Warum also diese Ablehnung unserer Forderung? Weil im Gegensatz zu verlogenen Absichtsbekundungen im Koalitionsvertrag tatsächlich die Repression durch Betreuer und deren Machtstellung gestärkt werden soll. Auch uns ist nicht verborgen geblieben, wie die organisierten Berufsbetreuer seit ca. einem Jahr eine Lobby-Kampagne fahren, um durch eine sog. „Professionalisierung“ einen Beruf mit Ausbildung als Zulassungsvoraussetzung für eine Berufsbetreuung zu schaffen, siehe www.bdb-ev.de. Damit soll nicht nur deren Einkommen gesteigert werden, sondern es soll ein Anreiz für staatlich gewünschten Paternalismus geboten werden, der Repression gegen die Betroffenen wieder alle Türen zu öffnen, sie restaurieren zu können. Das ist das eigentliche Ziel der Zwangsbetreuung: die Fortsetzung des Obrigkeitsstaates. Hatte der Bundestag 2009 mit dem Patientenverfügungsgesetz nach jahrelanger Diskussion mit großer Mehrheit endlich anerkannt, dass das Wohl eines Betroffenen subjektiv bestimmt wird und durch dessen Willensäußerung bekundet wird, so droht er nun mit dem Eingehen auf die Forderungen der Betreuer genau diese Errungenschaft zur Verwirklichung der Selbstbestimmung wieder preis zu geben.

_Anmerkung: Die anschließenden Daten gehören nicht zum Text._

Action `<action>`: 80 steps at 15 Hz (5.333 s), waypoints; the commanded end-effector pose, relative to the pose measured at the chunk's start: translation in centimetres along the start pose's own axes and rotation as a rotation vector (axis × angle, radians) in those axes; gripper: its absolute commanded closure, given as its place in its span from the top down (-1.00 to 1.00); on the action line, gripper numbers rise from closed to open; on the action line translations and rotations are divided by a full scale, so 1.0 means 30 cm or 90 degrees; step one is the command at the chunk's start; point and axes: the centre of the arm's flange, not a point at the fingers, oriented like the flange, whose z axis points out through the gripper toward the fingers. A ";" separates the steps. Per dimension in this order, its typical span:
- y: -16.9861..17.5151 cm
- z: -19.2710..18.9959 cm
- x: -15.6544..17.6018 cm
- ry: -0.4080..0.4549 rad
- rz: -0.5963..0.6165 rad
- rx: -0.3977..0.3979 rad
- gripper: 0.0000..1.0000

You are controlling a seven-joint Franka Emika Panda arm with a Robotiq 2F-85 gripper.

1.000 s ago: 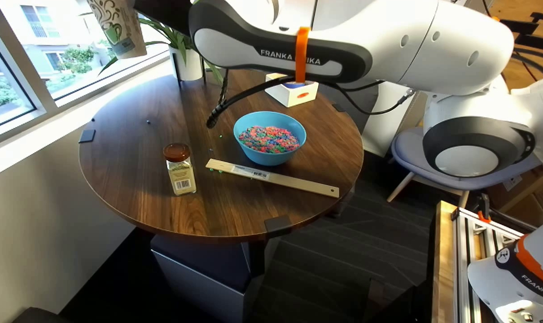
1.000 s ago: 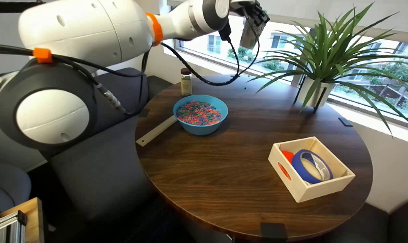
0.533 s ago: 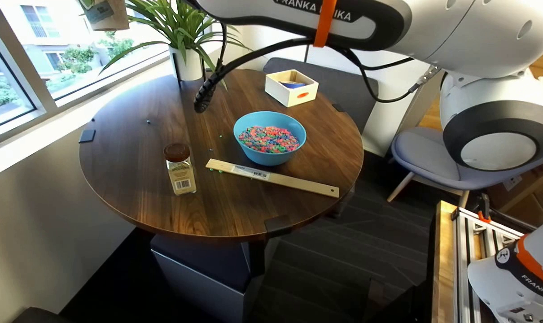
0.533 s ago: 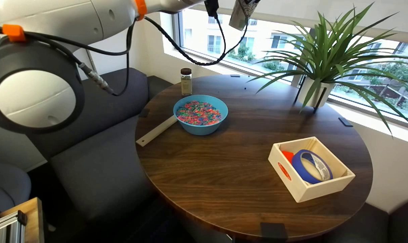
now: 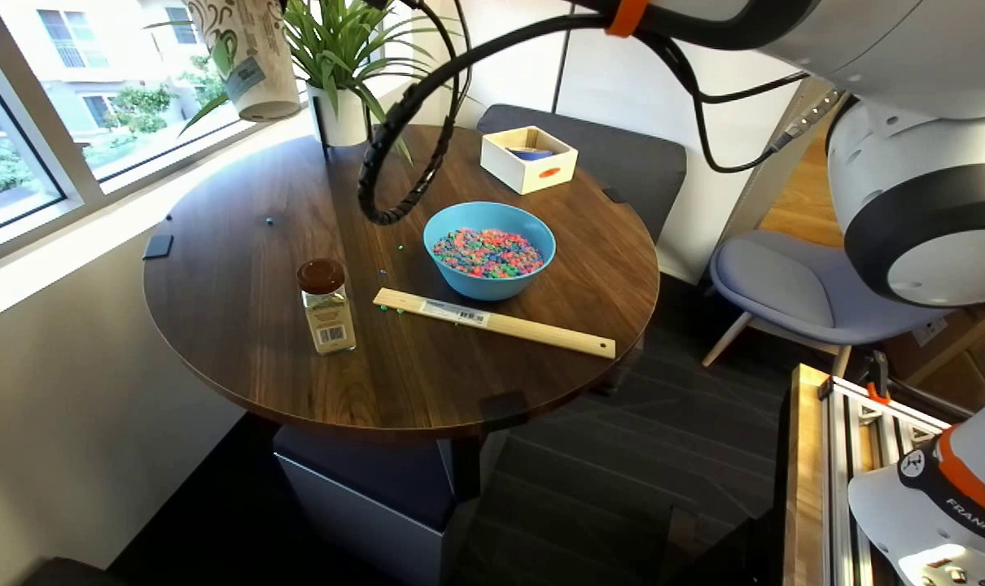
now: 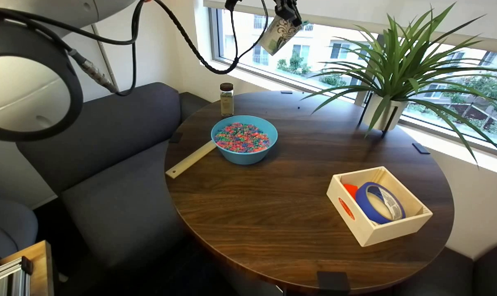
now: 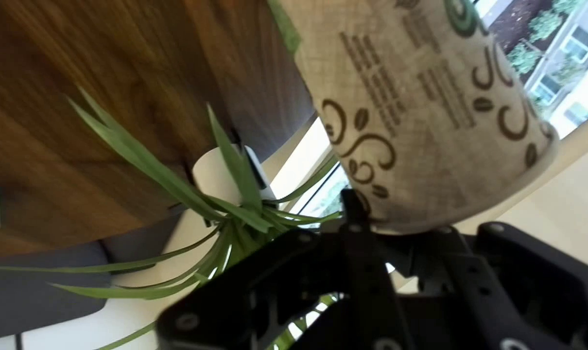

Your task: Lift the cup from the table and put it in the box

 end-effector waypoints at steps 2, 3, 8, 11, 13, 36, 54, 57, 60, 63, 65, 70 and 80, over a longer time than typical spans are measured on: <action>0.000 -0.026 0.002 0.007 0.010 -0.015 -0.85; -0.001 -0.030 0.003 0.009 0.012 -0.015 -0.85; 0.091 -0.028 -0.003 0.039 -0.034 0.017 -0.96; 0.237 -0.072 0.002 0.066 -0.133 0.068 -0.96; 0.227 -0.093 0.023 0.083 -0.187 0.080 -0.96; 0.148 -0.098 0.079 0.024 -0.269 0.102 -0.96; 0.189 -0.132 0.270 -0.053 -0.132 -0.153 -0.85; 0.190 -0.132 0.271 -0.052 -0.127 -0.153 -0.96; 0.328 -0.101 0.286 -0.084 -0.217 -0.075 -0.96; 0.461 -0.095 0.355 -0.094 -0.289 -0.006 -0.96; 0.502 -0.090 0.403 -0.107 -0.338 0.033 -0.96; 0.573 -0.078 0.463 -0.226 -0.407 0.094 -0.96; 0.524 -0.004 0.638 -0.255 -0.434 -0.031 -0.85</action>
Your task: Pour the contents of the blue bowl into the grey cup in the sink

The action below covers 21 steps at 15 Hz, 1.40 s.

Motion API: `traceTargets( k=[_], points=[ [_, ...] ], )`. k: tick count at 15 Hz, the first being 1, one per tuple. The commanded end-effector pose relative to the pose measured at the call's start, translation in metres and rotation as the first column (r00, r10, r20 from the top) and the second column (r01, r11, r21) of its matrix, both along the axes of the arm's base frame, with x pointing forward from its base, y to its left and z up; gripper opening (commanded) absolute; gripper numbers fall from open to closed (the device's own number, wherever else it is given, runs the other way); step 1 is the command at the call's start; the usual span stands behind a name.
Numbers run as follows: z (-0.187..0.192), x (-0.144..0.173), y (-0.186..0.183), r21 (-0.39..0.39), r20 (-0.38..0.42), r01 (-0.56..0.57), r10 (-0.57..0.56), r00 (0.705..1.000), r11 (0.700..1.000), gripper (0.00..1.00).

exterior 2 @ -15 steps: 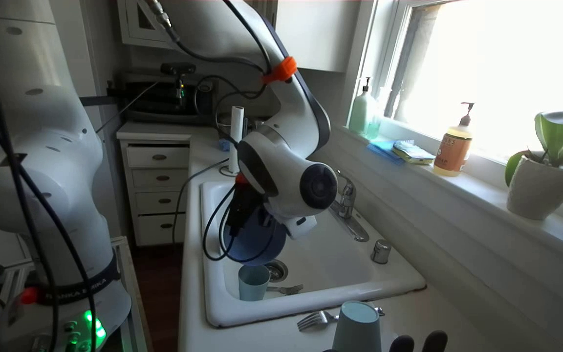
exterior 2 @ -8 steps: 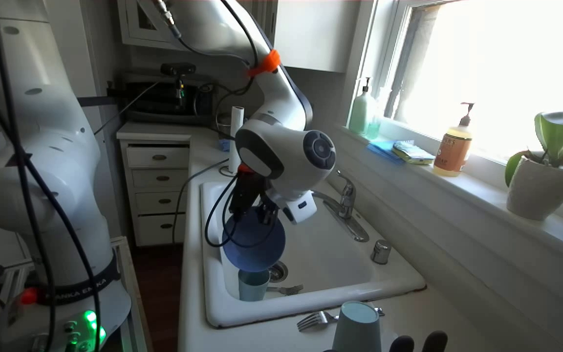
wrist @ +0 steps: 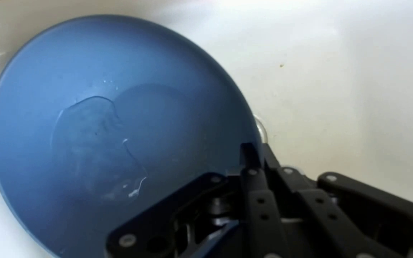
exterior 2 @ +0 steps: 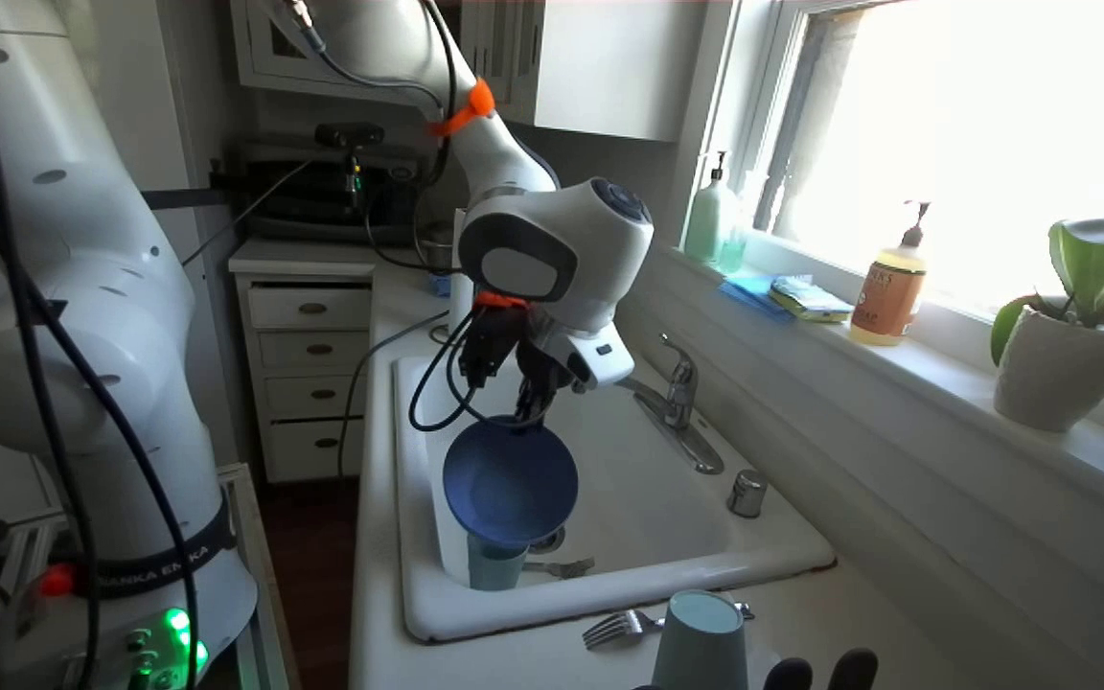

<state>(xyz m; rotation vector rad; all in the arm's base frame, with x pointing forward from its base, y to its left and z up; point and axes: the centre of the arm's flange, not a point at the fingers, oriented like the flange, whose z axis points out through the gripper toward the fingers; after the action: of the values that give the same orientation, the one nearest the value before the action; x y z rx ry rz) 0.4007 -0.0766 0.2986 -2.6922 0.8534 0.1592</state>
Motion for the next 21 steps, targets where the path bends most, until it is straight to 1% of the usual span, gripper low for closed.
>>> traceTargets(
  k=[1,3,5,6,7,8,9,14,15,16,18,20,21],
  points=[
    [0.034,0.000,-0.002,-0.162,0.001,-0.001,0.001,1.000,0.987,0.01],
    [0.046,0.002,-0.011,-0.246,0.028,-0.008,0.015,1.000,0.969,0.01],
    [0.058,0.006,-0.026,-0.330,0.059,-0.016,0.037,0.998,0.944,0.01],
    [0.062,0.009,-0.034,-0.352,0.081,0.009,0.021,0.997,0.936,0.01],
    [0.065,0.011,-0.038,-0.360,0.099,0.044,-0.009,0.995,0.932,0.01],
    [0.053,0.010,-0.030,-0.313,0.064,-0.005,0.026,0.998,0.950,0.01],
    [0.055,0.011,-0.034,-0.317,0.071,0.003,0.021,0.997,0.948,0.04],
    [0.051,0.011,-0.032,-0.316,0.061,-0.006,0.026,0.998,0.949,0.04],
    [0.054,0.016,-0.040,-0.314,0.063,0.009,0.011,0.998,0.949,0.01],
    [0.056,0.019,-0.050,-0.308,0.060,0.024,-0.006,0.998,0.951,0.01],
    [0.064,0.025,-0.081,-0.318,0.073,0.082,-0.061,0.995,0.945,0.01],
    [0.071,0.026,-0.115,-0.344,0.093,0.141,-0.116,0.989,0.928,0.01],
    [0.077,0.029,-0.132,-0.347,0.098,0.157,-0.131,0.987,0.925,0.01]
  ],
)
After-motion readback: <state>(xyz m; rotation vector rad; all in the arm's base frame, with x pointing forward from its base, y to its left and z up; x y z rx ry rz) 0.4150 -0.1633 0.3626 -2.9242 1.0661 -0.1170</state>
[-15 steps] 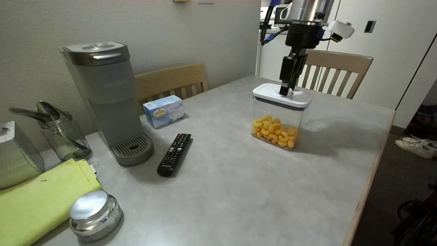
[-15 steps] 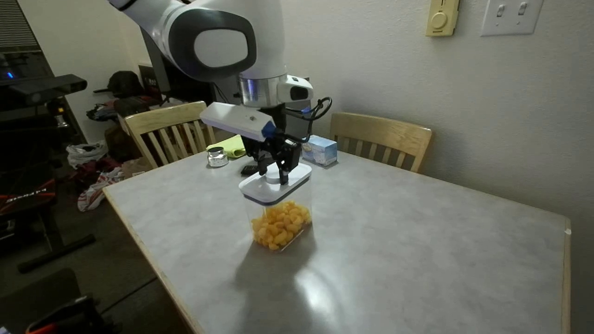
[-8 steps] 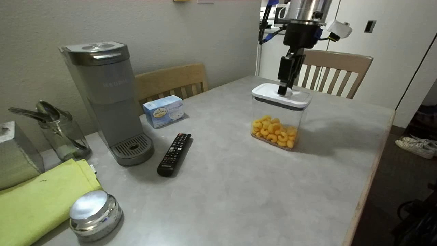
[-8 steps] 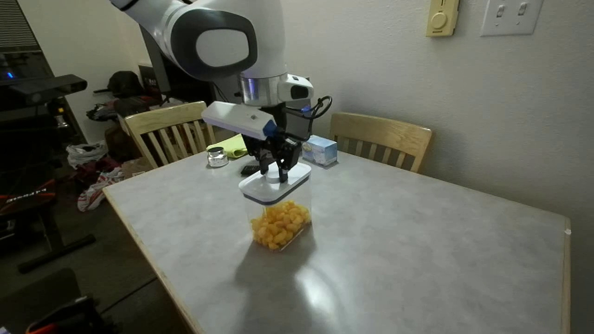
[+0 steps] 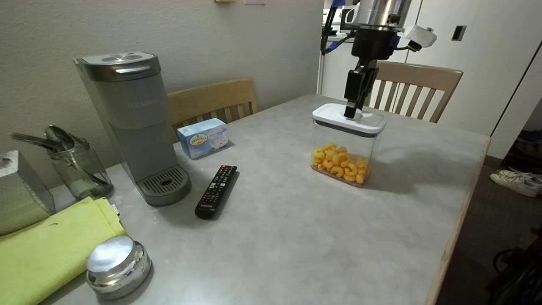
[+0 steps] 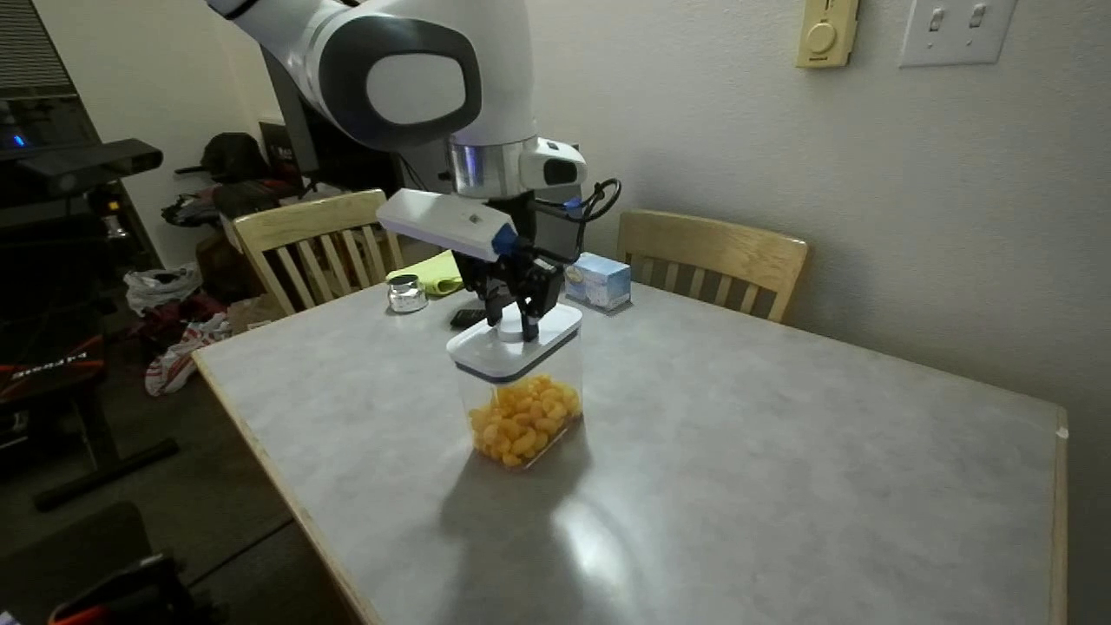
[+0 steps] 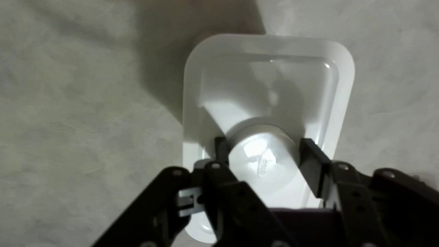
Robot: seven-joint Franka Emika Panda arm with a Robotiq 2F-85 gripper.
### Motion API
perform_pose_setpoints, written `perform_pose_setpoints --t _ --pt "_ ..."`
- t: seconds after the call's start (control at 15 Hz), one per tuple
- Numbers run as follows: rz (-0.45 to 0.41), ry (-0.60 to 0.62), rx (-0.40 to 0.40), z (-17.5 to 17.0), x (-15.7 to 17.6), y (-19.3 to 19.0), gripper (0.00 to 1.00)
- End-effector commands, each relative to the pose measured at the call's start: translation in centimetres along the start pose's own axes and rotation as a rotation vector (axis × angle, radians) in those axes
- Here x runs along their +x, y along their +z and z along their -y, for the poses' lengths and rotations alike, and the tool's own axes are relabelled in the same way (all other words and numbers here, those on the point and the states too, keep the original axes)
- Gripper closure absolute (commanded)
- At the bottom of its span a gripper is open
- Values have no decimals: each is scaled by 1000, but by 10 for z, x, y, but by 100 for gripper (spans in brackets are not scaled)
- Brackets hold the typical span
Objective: Pick up the white lid and put it on the table. Pick up the white lid and put it back on the container.
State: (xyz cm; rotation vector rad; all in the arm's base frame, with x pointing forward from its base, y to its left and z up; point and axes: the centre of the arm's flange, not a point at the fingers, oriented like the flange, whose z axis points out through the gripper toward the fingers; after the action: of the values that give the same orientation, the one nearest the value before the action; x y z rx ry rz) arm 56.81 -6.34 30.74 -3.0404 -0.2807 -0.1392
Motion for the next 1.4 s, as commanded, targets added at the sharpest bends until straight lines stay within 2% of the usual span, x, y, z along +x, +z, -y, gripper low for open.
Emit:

Das ist offenbar die Absicht der GroKo und des Justizministeriums: Denn in dem Augenblick, wenn Betreuung nicht mehr ein (stellvertretendes) Wahrnehmen selbstverständlicher Bürgerrechte ist, wie es eben jeder Erwachsene kann – das ist geradezu ein Kennzeichen dafür, dass man ein Erwachsener ist – sondern einer speziellen Ausbildung bedürfen soll, werden Richter wieder zu der alten Praxis zurückkehren, dass sie das Wohl bestimmen und auf den Willen der betroffenen Person keine Rücksicht mehr genommen wird. Denn die richterliche „Wohl“bestimmung wird dann, wie früher, vom angeblichen „Expertenwissen“ durch die bekannten Gefälligkeitsgutachten von Psychiatern, Sozialarbeitern und vom Gericht beauftragten und diesem hörigen Betreuern abgesichert. Wenn also ein Vorsorgebevollmächtigter deren Meinung (z.B. eine Zwangseinweisung und folterartigen Zwangsbehandlung sei geboten) widersprechen sollte, wird wieder behauptet werden, dass nun angeblich ein gesetzlich im Vordergrund stehendes „Wohl“ des Betroffenen im Mittelpunkt der richterlichen Entscheidung stünde. Zitat § 1897 (4) BGB:
Schlägt der Volljährige eine Person vor, die zum Betreuer bestellt werden kann, so ist diesem Vorschlag zu entsprechen, wenn es dem Wohl des Volljährigen nicht zuwiderläuft.
Der Bevollmächtigte würde im Gegensatz zu einem ausgebildeten Betreuer diesem Wohl zuwiderhandeln, also müsse der Bevollmächtigte durch einen ausgebildeten Experten ersetzt werden. Zitat § 1896 (2) BGB:
Die Betreuung ist nicht erforderlich, soweit die Angelegenheiten des Volljährigen durch einen Bevollmächtigten, der nicht zu den in § 1897 Abs. 3 bezeichneten Personen gehört, oder durch andere Hilfen, bei denen kein gesetzlicher Vertreter bestellt wird, ebenso gut wie durch einen Betreuer besorgt werden können.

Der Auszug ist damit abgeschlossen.